Contents
Critical Hits
Corporeal undead are no longer immune to critical hits or precision-based damage, such as a rogue’s sneak attack.
Immunity to critical hits and precision-based damage is no longer a feature of the construct type. Constructs animated by magical rather than mechanical means (such as golems) retain this immunity.
Grapple Modifiers
Size modifiers to grapple checks are now as follows:
Fine | −8 | Large | +1 | |
Diminutive | −4 | Huge | +2 | |
Tiny | −2 | Gargantuan | +4 | |
Small | −1 | Colossal | +8 |
Monster Types
The following creatures are monstrous humanoids, not giants, in Beyond Ragnarok.
- ettin
- ogre
- troll
- hill giant
- stone giant
Liches
So in the original story, it's Koschei's "death" that is stored in an object.
Harkening back to that, Here Is How Liches Work™ in Beyond Ragnarok:
A lich's soul is in his body, same as anyone.
The phylactery serves these purposes:
- As long as it exists, the lich's body is maintained.
- If the body is destroyed while the phylactery is intact, the soul immediately transfers to the phylactery.
- As long as the phylactery is intact, the lich is warded against trap the soul, imprison soul, and the like.

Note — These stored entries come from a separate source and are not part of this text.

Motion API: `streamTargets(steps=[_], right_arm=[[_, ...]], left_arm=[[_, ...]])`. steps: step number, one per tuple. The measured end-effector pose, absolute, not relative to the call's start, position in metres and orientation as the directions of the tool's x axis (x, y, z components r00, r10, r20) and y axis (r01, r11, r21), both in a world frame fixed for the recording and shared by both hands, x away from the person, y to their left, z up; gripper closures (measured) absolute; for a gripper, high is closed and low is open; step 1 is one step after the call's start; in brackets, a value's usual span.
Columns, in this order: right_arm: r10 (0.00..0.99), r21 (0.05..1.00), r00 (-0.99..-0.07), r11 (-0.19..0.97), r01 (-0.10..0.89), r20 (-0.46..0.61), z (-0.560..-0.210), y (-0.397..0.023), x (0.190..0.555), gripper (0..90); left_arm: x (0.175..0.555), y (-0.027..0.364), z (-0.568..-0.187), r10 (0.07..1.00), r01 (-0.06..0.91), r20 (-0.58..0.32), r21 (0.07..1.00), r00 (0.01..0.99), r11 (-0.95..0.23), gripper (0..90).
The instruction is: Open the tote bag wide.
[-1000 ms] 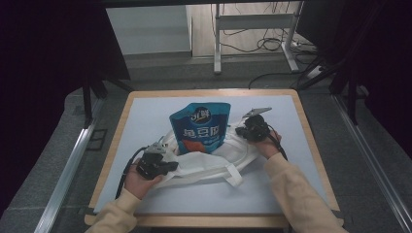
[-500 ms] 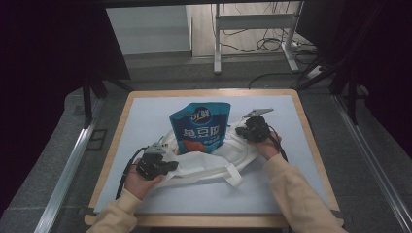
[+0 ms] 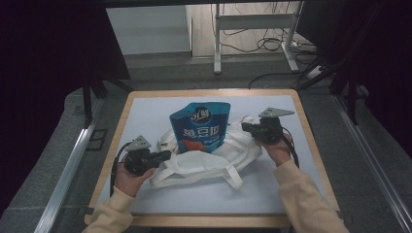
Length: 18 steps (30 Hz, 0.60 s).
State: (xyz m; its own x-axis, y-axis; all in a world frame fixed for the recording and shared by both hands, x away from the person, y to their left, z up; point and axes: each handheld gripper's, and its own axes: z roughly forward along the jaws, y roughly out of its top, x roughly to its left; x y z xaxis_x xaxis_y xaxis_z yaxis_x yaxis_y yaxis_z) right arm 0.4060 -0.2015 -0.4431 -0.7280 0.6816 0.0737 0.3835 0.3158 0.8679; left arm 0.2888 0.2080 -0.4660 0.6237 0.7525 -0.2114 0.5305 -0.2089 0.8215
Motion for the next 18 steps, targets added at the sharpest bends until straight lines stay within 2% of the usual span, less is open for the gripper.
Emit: streamTargets(steps=[6, 8, 13, 18], right_arm=[[0.671, 0.888, -0.741, 0.317, 0.332, 0.037, -0.438, -0.217, 0.385, 85.8], [0.665, 0.893, -0.746, 0.31, 0.326, 0.041, -0.438, -0.224, 0.377, 80.3], [0.674, 0.901, -0.738, 0.323, 0.289, -0.005, -0.438, -0.239, 0.355, 58.9], [0.698, 0.906, -0.716, 0.308, 0.291, -0.007, -0.443, -0.254, 0.342, 49.8]], left_arm=[[0.287, 0.228, -0.464, 0.783, 0.527, -0.218, 0.835, 0.582, -0.16, 82.3], [0.287, 0.236, -0.466, 0.797, 0.535, -0.231, 0.835, 0.558, -0.132, 78.7], [0.289, 0.251, -0.471, 0.814, 0.555, -0.245, 0.824, 0.527, -0.111, 63.3], [0.289, 0.259, -0.476, 0.828, 0.564, -0.251, 0.82, 0.501, -0.093, 51.3]])
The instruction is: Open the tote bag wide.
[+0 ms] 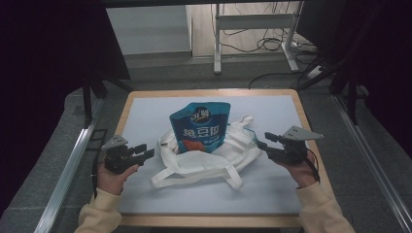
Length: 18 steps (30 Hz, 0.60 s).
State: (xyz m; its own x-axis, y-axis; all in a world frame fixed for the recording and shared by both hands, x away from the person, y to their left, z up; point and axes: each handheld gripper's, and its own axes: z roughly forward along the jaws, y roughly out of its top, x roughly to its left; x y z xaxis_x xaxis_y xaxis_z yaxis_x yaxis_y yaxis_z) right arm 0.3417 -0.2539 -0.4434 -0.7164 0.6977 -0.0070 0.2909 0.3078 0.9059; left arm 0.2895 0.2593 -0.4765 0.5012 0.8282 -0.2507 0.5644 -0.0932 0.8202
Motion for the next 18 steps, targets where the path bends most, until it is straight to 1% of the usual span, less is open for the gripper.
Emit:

Now, for the effects of smashing various components of this arrangement:
- If you kill a lich, his soul goes to the phylactery.
- If you smash a phylactery while a lich is walking around, his body immediately begins to deteriorate. And nothing can stop this deterioration except temporal stasis (or similar ways of arresting the flow of time). It can be slowed down by... some exertion of personal power... perhaps some sort of Fort saves, I dunno, TBD... but nonetheless the lich's body soon crumbles to dust.
- Should the lich fail to either craft another phylactery before this happens (unlikely), get himself T.Stasis'd, or get his soul somewhere else (e.g. via magic jar), when his body falls apart, his soul proceeds immediately to the requisite afterlife.
Of course, during this time, he is also vulnerable to all the usual or unusual methods of soul trapping.
If you kill a lich and then smash a phylactery before the lich can either possess a nearby creature or reform himself a body, the soul is likewise released to the afterlife. (At that precise moment (right after phylactery smashing), the soul can be soul binded as well.)